Typically, the action began with Reese herself in a fast-paced medley of pop standards, segueing to songs by Lionel Richie and Paul Williams. For the rest of the long evening, a succession of singers took over, with Reese sometimes singing backup or joining in for a duet, or simply leaning over the second-floor balcony clapping on the offbeats as she watched the show progress.
Some of the songs were inspirational (“That’s What Jesus Means to Me”), others a little melodramatic (“You’ll Never Walk Alone” sung by Reese and Eric Strom); all were received warmly by a crowd that was as well integrated as the cast of performers.
Particularly impressive was the group known as Spirit, led by seven youthful singers, one of them a striking beauty named Cheryl Nickerson, suggesting a younger Aretha Franklin.
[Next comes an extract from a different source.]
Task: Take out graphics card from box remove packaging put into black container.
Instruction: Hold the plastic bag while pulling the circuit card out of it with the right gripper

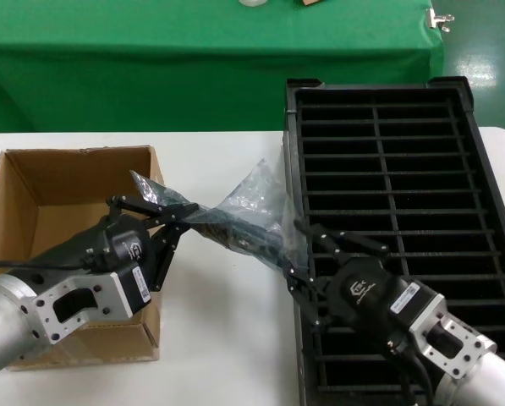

In a sense, the wheel has come full circle for Reese. Born in Detroit, Dellareese Taliaferro sang in choirs from the age of 6; starting at 13, she spent several summer seasons with the Mahalia Jackson troupe. For a while, after completing her studies at Wayne University, she led her own gospel group. Then came the years of solo singing, of appearances on Gleason, Sullivan, and albums for RCA, followed by her own syndicated TV series in 1969-70.
She’s been able to juggle her metaphysical interests with her ongoing TV, movie and nightclub jobs. Still on the air in “Crazy Like a Fox” reruns, she recently completed the starring role in a TV movie for Dick Clark, “The Gift of Amazing Grace,” an ABC-TV after-school special, with Tempestt Bledsoe of “The Cosby Show.” She has planned to take a leave of absence from the study center to play club dates in Canada and back home in Detroit.
The rental on her Sherman Oaks building is high; she expects to move to another location soon, though she claims the expense doesn’t bother her. “When I think of how much I threw away on things that weren’t meaningful, I’m glad I can spend my time and money on people who come here to be helped.
“We use many sources of inspiration: God, Jesus Christ, Ernest Holmes’ science of mind philosophy, Socrates, anything that helps us understand the principles of the universe.”
Among her guest speakers have been Dr. Peggy Bassett and Dr. Tom Johnson, both of the Church of Religious Science, and the Rev. Mario de la Garza of World Goodwill Fellowship.
“Tuesday nights,” said Reese, “I teach the basic concepts of metaphysics. Thursdays I’m doing a series of talks on ‘The Millionaires of the Bible.’ Fridays, gospel singers from around the city visit us, and Sundays, as you can see, we have singers of all kinds and we serve food, soft drinks and just sit around and have a good time.
“It’s great to have a place where you can help people to help themselves. I can’t recall anything that’s made me happier than this.”